Lin’an Museum is the latest project by Amateur Architecture Studio, a practice founded by Pritzker-prize-winning architect Wang Shu and his wife Lu Wenyu. The small town of Lin’an, 60km west of the provincial capital, Hangzhou, commissioned the architects to design a museum to house its collection of ancient artefacts belonging to the Qian family.
The project comprises a commercial block, featuring shops selling local crafts, to the north, and the museum complex to the south. Both wings provide protection from the main road and create a secluded garden, parkland and lake open to the public.
Wang Shu is dean of architecture at the nearby China Academy of Art in Hangzhou and this building is a development of his interest in local craftsmanship and urban memory.
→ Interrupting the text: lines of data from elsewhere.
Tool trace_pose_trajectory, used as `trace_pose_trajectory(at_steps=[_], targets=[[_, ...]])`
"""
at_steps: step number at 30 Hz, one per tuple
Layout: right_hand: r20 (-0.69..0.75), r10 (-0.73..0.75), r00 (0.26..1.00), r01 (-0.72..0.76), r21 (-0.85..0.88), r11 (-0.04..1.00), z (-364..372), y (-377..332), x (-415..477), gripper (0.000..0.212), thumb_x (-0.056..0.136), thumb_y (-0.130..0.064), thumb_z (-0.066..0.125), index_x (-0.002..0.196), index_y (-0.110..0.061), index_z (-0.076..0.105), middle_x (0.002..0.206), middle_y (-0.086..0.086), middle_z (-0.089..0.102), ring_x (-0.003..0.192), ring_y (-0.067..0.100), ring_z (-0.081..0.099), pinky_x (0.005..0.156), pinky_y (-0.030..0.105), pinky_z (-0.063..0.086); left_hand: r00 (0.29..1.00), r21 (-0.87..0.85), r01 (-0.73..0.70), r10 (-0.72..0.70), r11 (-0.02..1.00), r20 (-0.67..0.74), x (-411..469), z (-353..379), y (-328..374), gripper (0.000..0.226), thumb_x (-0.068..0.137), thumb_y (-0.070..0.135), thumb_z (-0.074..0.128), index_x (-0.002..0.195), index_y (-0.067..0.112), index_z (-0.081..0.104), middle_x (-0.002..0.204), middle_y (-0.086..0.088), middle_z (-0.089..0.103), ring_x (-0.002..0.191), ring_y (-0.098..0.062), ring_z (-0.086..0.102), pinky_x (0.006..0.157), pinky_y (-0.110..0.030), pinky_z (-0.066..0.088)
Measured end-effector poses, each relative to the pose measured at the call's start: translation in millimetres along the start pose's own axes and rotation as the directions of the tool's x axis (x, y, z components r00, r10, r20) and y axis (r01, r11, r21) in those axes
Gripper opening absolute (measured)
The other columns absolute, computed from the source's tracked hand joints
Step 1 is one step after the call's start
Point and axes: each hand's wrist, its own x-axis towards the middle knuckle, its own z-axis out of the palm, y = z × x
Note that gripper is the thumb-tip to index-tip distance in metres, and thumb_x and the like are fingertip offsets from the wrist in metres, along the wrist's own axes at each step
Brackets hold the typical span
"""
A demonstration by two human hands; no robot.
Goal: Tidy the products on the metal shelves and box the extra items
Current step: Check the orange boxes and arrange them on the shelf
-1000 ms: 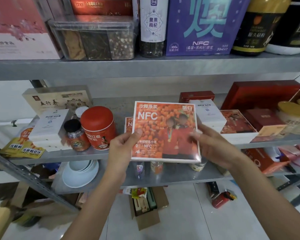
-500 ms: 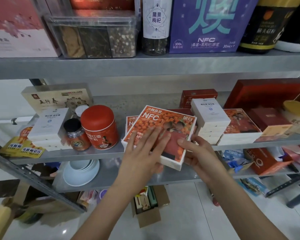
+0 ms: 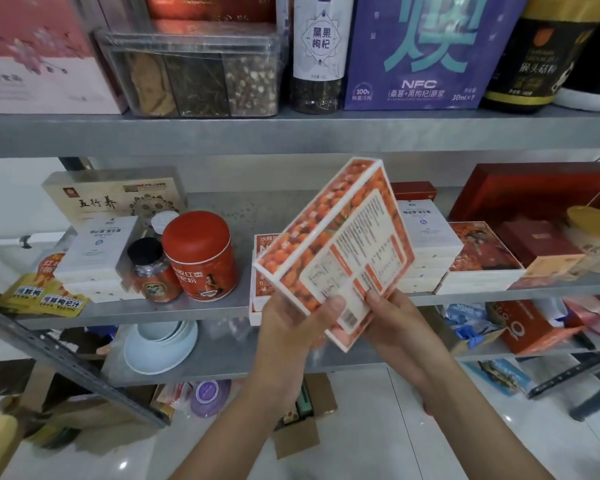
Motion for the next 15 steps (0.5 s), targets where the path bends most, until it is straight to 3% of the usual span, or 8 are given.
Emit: trace_pose_trajectory(at_steps=[3, 5, 8, 12, 15], targets=[[-0.168, 0.003, 0.986, -0.007, -0.02, 1.0, -7, -1, -1, 0.084, 0.06, -0.03, 0.09, 0.13, -0.005, 0.052, 0.124, 0.017, 0.065, 0.113, 0.032, 0.064, 0.088, 0.043, 0.057, 0.999, -0.068, 0.041, -0.042, 0.997, -0.024, 0, 1, -1, 0.055, 0.071, 0.034, 0.077, 0.12, 0.014, 0.06, 0.109, -0.001, 0.074, 0.096, -0.017, 0.072, 0.069, -0.021, 0.057], [-0.253, -0.006, 0.967, -0.013, -0.071, 0.997, -13, -6, -3, 0.064, 0.068, -0.023, 0.083, 0.123, -0.007, 0.056, 0.118, 0.016, 0.068, 0.105, 0.03, 0.068, 0.077, 0.037, 0.06, 0.997, -0.146, 0.027, -0.038, 0.989, -0.073, 4, -12, 2, 0.065, 0.074, 0.043, 0.08, 0.128, 0.019, 0.054, 0.114, -0.003, 0.072, 0.101, -0.02, 0.071, 0.074, -0.024, 0.057], [-0.321, -0.06, 0.945, 0.006, -0.168, 0.986, -20, -18, -6, 0.057, 0.067, -0.017, 0.081, 0.12, -0.009, 0.06, 0.113, 0.012, 0.071, 0.1, 0.029, 0.07, 0.071, 0.035, 0.06, 0.976, -0.159, 0.119, -0.145, 0.98, -0.163, 12, -33, 4, 0.054, 0.079, 0.03, 0.072, 0.129, 0.018, 0.056, 0.11, -0.005, 0.073, 0.098, -0.022, 0.072, 0.072, -0.028, 0.059], [-0.35, -0.051, 0.935, 0.002, -0.138, 0.99, -18, -22, -4, 0.059, 0.067, -0.017, 0.077, 0.122, -0.017, 0.057, 0.11, 0.007, 0.073, 0.096, 0.029, 0.072, 0.065, 0.038, 0.061, 0.952, 0.02, 0.265, -0.258, 0.964, -0.167, 15, -35, -10, 0.022, 0.095, 0.019, 0.056, 0.116, 0.019, 0.064, 0.101, 0.002, 0.076, 0.093, -0.017, 0.073, 0.069, -0.025, 0.059], [-0.258, -0.061, 0.964, 0.055, -0.031, 0.998, -11, -18, -4, 0.059, 0.075, -0.011, 0.072, 0.129, -0.021, 0.051, 0.12, 0.007, 0.069, 0.107, 0.032, 0.068, 0.076, 0.046, 0.06, 0.982, 0.337, 0.132, -0.077, 0.932, -0.17, 14, -28, -15, 0.023, 0.101, 0.018, 0.049, 0.107, 0.032, 0.066, 0.105, 0.008, 0.074, 0.105, -0.016, 0.069, 0.077, -0.019, 0.056]])
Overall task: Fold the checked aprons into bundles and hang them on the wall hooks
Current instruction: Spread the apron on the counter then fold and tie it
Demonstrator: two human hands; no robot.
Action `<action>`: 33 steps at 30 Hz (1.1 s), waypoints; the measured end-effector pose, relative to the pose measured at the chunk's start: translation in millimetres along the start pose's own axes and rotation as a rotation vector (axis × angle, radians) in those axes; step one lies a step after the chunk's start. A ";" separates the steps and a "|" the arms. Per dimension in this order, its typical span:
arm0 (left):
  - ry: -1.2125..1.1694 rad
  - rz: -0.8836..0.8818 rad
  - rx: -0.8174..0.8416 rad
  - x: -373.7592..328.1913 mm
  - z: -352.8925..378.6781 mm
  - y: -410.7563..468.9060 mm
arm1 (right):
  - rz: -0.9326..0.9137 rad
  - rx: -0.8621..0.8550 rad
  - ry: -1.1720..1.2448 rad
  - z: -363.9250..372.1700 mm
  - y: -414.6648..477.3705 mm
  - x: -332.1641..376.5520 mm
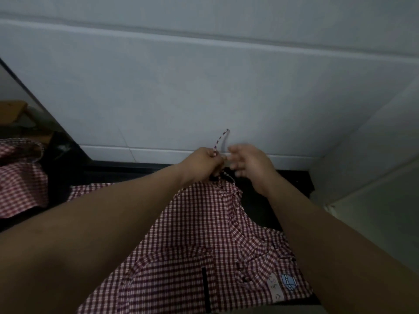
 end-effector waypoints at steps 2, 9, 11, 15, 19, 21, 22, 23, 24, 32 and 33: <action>-0.038 -0.027 0.010 -5.7 -8.5 -3.9 | 0.019 0.144 -0.339 7.2 -5.4 -27.0; 0.028 -0.041 0.013 -37.8 -45.7 -21.1 | -0.053 -0.067 -0.566 17.0 12.4 -63.6; 0.162 -0.007 -0.062 -46.7 -52.3 -24.3 | -0.118 -0.216 -0.686 14.9 15.6 -59.4; 0.119 0.000 -0.115 -53.1 -49.8 -22.8 | -0.029 0.044 -0.492 25.6 5.1 -28.5; -0.225 0.023 -0.113 -53.6 -36.6 -19.2 | 0.092 0.237 -0.548 37.6 2.1 -24.6; -0.125 0.107 -0.163 -47.0 -30.9 -17.5 | 0.119 0.094 -0.369 36.2 11.0 -31.4; 0.058 0.174 -0.246 -41.1 -28.1 -20.3 | 0.145 0.030 -0.254 33.0 16.5 -36.4; 0.264 0.257 -0.355 -33.5 -23.8 -25.5 | 0.163 -0.023 -0.123 28.5 23.4 -42.7; 0.452 0.340 -0.466 -22.4 -17.3 -32.8 | 0.175 -0.063 -0.026 23.3 29.4 -48.2; 0.775 0.009 0.024 79.3 57.7 -57.4 | 0.214 -0.261 -0.199 -36.4 1.4 -106.9; 0.779 -0.050 0.070 82.9 61.8 -54.1 | 0.213 -0.277 -0.265 -35.4 -19.2 -98.7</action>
Point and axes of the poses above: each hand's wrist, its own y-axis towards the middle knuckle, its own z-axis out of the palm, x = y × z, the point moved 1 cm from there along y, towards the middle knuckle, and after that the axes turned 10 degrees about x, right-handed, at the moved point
Each building is a kaleidoscope of different materials; from those materials traditionally found in the regional residential vernacular: brick, stone, rubble, gravel, mud, wood, and reclaimed tiles; to more contemporary materials like steel, concrete and plaster.
To memorialise the original farming use of this site, the architect’s concept was inspired by the forms of ‘villages, farmlands and modest dwellings’. The massing of the buildings reflects the idea of ‘architecture as mountain’, in juxtaposition to the dramatic Gongchen Mountains to the east and the lake to the south. Wang has created a design reflective of traditional Chinese landscape paintings.
After entering the museum from the south via the main plaza, the visitor is guided through a series of individual museum halls with curved pitch roofs and dramatic eaves structures reflecting a simple residential architectural style. Each new hall, hosting different aspects of the Qian family history, zigzags up the gently sloping site. Occasionally, the route opens onto external bridges and walkways similar to those in Xiangshan Campus in Hangzhou, the building that first brought Wang Shu to the world’s attention.
Lin’an Museum envelopes the site to form a protected space within, and there are a number of deft ancillary structures: teahouses, service centres and toilet blocks that fit into the landscape without distracting from it. As an overall collection, it is a masterclass in appropriate design responses to site. For anyone on a Wang Shu pilgrimage, this building should definitely be on your list.